Reżyser wyjaśnił, że "bohaterem przedstawienia jest człowiek, który ma pewną dolegliwość, polegającą na tym, że mówi to, co myśli". "Jest skrajnie asertywny i to jest jego problem. Udaje się do psychiatry, którego prosi o pomoc. Psychiatra nie potrafi sobie z tym problemem poradzić i prosi o pomoc innych lekarzy pracujących w tej prywatnej klinice" - mówił. "Okazuje się, że lekarze, którzy mają mu pomóc, sami potrzebują wsparcia. Na tym polega komediowość tej sytuacji" - zaznaczył twórca przedstawienia, dodając, że "nasz bohater postanawia wziąć sprawy w swoje ręce i pomóc im na swój sposób - bez hamulców".
"Jednak mój spektakl nie jest tylko zwykłą komedią. Cała ta historia jest również pretekstem do zabawy teatrem, zabawy konwencją. Do pewnej umowności; do tego, że aktorzy nie grają realistycznie, przerysowują swoje role" - tłumaczył. "I właśnie o to chodzi, że my się w tym przedstawieniu bawimy razem z widzami tą konwencją" - wyjaśnił Artur Barciś.

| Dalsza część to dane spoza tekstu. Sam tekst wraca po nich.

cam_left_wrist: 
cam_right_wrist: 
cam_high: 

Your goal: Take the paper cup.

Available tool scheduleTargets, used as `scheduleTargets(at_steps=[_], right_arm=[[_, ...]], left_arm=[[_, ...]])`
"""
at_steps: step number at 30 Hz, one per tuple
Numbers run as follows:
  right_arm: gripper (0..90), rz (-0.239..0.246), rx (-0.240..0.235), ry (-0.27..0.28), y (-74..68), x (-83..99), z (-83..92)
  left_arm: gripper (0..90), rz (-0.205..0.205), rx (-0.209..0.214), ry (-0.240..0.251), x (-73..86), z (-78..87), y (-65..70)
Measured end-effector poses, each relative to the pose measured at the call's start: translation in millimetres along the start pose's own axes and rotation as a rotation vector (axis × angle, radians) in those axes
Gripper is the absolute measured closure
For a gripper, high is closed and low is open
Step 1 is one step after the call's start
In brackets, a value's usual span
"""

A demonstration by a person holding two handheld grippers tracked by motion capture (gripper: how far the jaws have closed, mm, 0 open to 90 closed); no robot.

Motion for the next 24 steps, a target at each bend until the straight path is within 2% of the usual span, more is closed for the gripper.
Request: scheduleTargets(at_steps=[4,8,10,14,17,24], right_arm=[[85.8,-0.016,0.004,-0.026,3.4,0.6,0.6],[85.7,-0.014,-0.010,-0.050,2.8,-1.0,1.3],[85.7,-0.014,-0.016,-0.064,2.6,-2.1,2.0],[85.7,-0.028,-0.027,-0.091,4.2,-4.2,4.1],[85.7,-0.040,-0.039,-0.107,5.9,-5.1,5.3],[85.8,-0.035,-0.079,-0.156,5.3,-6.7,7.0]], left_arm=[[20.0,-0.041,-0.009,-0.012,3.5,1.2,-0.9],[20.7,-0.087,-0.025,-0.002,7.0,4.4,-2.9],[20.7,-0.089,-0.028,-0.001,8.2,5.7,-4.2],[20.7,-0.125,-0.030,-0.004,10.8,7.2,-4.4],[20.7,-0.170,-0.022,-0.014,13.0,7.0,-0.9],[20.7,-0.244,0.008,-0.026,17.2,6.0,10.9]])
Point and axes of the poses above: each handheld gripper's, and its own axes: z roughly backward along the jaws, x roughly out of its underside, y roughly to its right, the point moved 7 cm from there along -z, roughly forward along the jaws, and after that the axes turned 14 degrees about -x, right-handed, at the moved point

Reżyser przypomniał, że w 2018 r. wyreżyserował inny utwór Laurenta Baffie "Nerwica natręctw". "Zagraliśmy ją już 600 razy, co jest dla teatru wielkim sukcesem. To była sztuka podobna, bo rozgrywa się w środowisku lekarskim, ale konwencja była inna, realistyczna" - powiedział twórca spektaklu.
"W Bez hamulców przedstawienie jest przerywane rozmaitymi komentarzami aktorów. Na przykład ogłaszamy, żeby widzowie nie wyłączali telefonów komórkowych, bo jak można wymagać od ludzi, by wyłączali coś, co mają najważniejszego przy sobie" - mówił. "Oczywiście, jest w tym ironia, ale jeśli komuś zadzwoni telefon - to my spokojnie zatrzymamy akcję i poczekamy, aż rozmowa dobiegnie końca" - wyjaśnił. Dodał, że "spektakl wymaga aktywności widzów i pada w nim informacja, że oklaski są obowiązkiem publiczności".

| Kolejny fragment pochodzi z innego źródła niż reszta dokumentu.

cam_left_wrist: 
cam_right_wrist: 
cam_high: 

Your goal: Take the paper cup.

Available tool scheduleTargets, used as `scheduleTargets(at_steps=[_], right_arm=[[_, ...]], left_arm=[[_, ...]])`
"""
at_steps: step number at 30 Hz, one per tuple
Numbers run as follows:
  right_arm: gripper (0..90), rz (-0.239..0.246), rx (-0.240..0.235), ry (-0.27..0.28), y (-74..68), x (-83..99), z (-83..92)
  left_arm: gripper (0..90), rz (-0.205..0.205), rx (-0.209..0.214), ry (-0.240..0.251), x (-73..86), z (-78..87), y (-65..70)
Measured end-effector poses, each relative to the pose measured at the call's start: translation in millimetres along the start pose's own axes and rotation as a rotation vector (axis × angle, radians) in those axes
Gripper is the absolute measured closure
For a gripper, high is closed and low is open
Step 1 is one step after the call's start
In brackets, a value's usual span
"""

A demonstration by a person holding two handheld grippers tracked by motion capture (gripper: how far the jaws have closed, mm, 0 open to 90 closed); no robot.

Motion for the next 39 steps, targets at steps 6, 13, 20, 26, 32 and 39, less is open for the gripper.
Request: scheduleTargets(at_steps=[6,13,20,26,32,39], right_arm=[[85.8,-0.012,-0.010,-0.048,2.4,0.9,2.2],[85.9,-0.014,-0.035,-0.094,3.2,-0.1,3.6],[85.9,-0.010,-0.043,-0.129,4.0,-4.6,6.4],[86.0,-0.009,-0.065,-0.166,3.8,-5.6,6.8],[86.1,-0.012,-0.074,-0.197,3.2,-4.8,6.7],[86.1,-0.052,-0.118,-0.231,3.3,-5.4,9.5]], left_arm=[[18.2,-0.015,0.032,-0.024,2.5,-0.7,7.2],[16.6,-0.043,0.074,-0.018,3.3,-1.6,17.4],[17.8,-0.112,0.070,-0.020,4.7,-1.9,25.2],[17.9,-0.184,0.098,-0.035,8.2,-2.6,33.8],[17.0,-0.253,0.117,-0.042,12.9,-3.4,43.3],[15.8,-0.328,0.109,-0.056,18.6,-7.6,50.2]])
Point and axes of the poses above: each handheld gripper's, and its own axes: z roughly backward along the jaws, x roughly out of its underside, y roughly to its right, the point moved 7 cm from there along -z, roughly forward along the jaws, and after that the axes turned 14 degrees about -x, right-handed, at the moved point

Artur Barciś przyznał, że "szkoda by było nie skorzystać z okazji i nie zabawić się tymi teatralnymi konwencjami".
"Scenografia jest dosyć realistyczna, jak na potrzeby teatru, który jest teatrem jeżdżącym po Polsce. Jest wiarygodna, łącznie z ekranem telewizyjnym, na którym będą wyświetlane rożne rzeczy" - powiedział reżyser "Z kolei kostiumy są bardzo adekwatne do postaci, ponieważ te postaci są bardzo charakterystyczne. One nie są tak do końca prawdziwe. Są troszeczkę przerysowane" - zaznaczył twórca przedstawienia.
W zapowiedzi spektaklu podkreślono, że "komedia w reżyserii Artura Barcisia, który także wciela się w główną rolę (w dublurze z Piotrem Szwedesem), to gwarancja porządnej dawki śmiechu i niezapomnianych chwil".
"+Bez hamulców+ to rewelacyjna komedia autorstwa francuskiego pisarza, reżysera filmów krótkometrażowych i humorysty Laurent Baffie. Znany jest z przebojowej Nerwicy natręctw, której polską prapremierę w 2018 r. w Teatrze Gudejki wyreżyserował Artur Barciś" - czytamy w przesłanej informacji.
Występują: Karolina Sawka, Katarzyna Ankudowicz, Joanna Kurowska, Artur Barciś/ Piotr Szwedes, Paweł Deląg, Lesław Żurek/ Paweł Ciołkosz oraz Hiroaki Murakami.
Tłumaczenia sztuki dokonał Witek Stefaniak. Reżyseria - Artur Barciś. Kostiumy zaprojektowała Zuzanna Markiewicz, a scenografię - Wojciech Stefaniak.
Premiera "Bez hamulców" - 19 listopada o godz. 19 na scenie w Małej Warszawie (ul. Otwocka 14). Kolejne przedstawienie - 5 grudnia w Poznaniu.